* What to do *
Beneath this line are entries. Copy the range from the line with "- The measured" to the line with "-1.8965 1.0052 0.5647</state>", ends included, exactly; leave pictures out.
-- Records for this task follows --
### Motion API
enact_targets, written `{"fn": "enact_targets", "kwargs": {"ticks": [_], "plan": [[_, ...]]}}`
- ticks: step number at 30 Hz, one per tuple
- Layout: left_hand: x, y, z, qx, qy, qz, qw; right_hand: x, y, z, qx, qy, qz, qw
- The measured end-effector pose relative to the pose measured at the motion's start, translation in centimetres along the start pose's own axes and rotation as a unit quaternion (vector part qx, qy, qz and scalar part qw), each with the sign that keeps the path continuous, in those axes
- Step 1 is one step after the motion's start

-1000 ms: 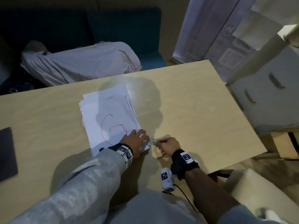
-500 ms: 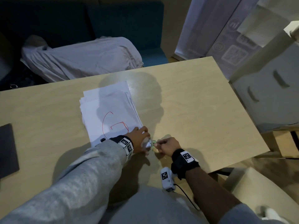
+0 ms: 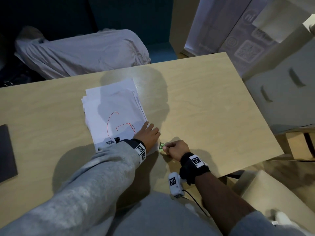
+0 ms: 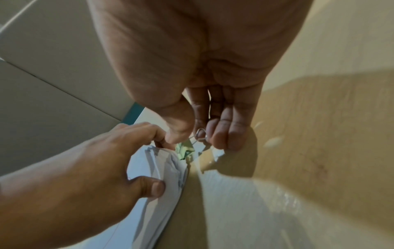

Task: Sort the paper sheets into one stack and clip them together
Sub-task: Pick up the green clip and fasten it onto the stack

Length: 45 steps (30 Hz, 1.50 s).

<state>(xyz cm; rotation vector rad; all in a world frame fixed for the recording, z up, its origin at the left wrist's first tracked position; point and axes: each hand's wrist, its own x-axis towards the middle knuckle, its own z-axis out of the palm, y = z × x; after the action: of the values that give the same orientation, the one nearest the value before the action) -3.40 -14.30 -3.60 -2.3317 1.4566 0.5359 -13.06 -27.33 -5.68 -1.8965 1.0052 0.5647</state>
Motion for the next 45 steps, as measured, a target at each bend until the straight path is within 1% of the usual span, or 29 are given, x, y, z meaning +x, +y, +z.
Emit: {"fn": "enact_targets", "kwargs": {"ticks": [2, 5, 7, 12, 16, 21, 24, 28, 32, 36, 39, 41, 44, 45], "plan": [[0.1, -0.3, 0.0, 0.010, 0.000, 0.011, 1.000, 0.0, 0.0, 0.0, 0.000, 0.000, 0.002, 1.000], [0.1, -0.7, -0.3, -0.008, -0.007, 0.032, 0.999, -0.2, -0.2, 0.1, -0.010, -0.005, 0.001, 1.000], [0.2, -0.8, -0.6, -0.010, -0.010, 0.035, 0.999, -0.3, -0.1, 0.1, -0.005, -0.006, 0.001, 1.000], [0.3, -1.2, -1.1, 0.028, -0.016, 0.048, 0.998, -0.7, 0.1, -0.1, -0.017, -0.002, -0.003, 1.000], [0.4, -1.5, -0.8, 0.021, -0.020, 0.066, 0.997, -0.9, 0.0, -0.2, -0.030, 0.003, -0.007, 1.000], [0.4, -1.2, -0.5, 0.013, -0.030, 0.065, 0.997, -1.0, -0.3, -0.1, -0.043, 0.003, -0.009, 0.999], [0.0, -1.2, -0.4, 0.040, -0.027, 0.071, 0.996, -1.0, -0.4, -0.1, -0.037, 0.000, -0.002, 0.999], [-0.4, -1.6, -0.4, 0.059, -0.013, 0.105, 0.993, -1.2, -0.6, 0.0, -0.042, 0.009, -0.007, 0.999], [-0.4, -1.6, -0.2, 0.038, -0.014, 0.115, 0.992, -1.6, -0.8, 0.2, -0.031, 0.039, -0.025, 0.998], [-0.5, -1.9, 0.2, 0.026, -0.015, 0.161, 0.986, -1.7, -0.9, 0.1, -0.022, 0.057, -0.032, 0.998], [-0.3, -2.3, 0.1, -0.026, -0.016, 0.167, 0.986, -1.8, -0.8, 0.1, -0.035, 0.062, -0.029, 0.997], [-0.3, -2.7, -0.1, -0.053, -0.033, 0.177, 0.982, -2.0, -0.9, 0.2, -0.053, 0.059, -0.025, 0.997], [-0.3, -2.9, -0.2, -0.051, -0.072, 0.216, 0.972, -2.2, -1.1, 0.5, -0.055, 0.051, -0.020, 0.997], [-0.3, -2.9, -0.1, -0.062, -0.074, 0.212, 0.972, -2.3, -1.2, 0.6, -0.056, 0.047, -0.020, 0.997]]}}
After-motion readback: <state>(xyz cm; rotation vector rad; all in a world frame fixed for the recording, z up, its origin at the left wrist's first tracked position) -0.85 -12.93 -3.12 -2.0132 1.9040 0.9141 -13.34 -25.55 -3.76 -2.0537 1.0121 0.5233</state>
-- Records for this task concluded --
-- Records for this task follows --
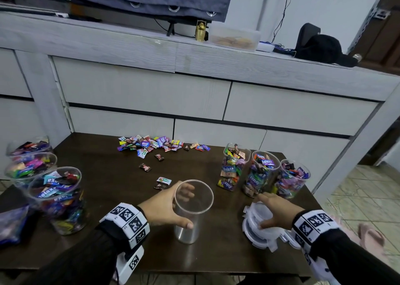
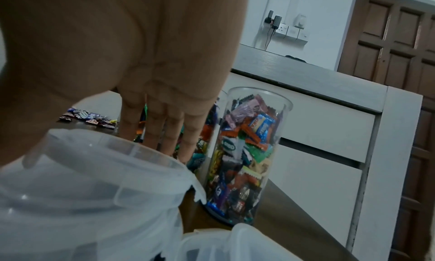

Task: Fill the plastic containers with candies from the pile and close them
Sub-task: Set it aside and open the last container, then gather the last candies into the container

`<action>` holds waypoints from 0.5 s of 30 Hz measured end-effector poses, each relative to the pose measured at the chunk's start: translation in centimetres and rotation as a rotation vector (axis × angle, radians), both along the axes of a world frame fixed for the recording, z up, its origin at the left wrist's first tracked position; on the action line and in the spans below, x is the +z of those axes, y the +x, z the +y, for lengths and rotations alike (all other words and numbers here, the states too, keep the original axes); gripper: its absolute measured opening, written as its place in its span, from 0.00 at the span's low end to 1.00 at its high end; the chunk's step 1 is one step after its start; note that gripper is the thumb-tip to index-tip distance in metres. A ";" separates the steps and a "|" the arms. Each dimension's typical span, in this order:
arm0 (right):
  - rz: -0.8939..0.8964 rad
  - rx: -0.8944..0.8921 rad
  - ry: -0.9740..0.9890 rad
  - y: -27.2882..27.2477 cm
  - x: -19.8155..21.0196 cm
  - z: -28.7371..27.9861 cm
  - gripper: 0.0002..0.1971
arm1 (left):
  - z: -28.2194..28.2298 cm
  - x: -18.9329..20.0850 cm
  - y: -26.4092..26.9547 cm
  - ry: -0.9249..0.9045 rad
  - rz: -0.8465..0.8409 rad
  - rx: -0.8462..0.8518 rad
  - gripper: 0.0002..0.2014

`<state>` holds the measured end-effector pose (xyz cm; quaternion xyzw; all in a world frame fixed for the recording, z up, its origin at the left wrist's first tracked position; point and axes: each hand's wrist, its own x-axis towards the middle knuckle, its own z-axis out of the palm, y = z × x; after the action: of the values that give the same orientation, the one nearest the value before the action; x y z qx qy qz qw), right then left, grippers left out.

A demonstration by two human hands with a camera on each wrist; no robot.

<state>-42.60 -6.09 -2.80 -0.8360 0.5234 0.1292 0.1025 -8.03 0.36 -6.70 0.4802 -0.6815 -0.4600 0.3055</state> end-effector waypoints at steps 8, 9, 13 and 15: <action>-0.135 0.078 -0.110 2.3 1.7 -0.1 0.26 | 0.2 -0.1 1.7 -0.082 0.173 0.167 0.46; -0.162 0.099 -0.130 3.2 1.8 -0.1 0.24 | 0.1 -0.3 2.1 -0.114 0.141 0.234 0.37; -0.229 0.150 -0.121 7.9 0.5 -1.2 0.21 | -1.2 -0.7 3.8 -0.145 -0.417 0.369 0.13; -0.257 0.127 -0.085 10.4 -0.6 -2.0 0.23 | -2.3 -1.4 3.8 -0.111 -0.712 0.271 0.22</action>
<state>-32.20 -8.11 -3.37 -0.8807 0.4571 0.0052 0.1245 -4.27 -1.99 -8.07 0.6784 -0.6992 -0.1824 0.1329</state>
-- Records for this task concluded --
* Reply *
- The measured end-effector pose relative to the pose measured at the motion's start, translation in centimetres along the start pose's own axes and rotation as a unit quaternion (vector part qx, qy, qz and scalar part qw), each with the sign that keeps the path continuous, in those axes
- Step 1 is one step after the motion's start

-1000 ms: 
-500 ms: 
+0 ms: 
+0 ms: 

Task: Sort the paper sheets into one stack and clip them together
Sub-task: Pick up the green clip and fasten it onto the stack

Length: 45 steps (30 Hz, 1.50 s).

<state>(xyz cm; rotation vector rad; all in a world frame fixed for the recording, z up, its origin at the left wrist's first tracked position; point and axes: each hand's wrist, its own x-axis towards the middle knuckle, its own z-axis out of the palm, y = z × x; after the action: of the values that give the same orientation, the one nearest the value before the action) -3.40 -14.30 -3.60 -2.3317 1.4566 0.5359 -13.06 -27.33 -5.68 -1.8965 1.0052 0.5647</state>

This brings the exercise to completion.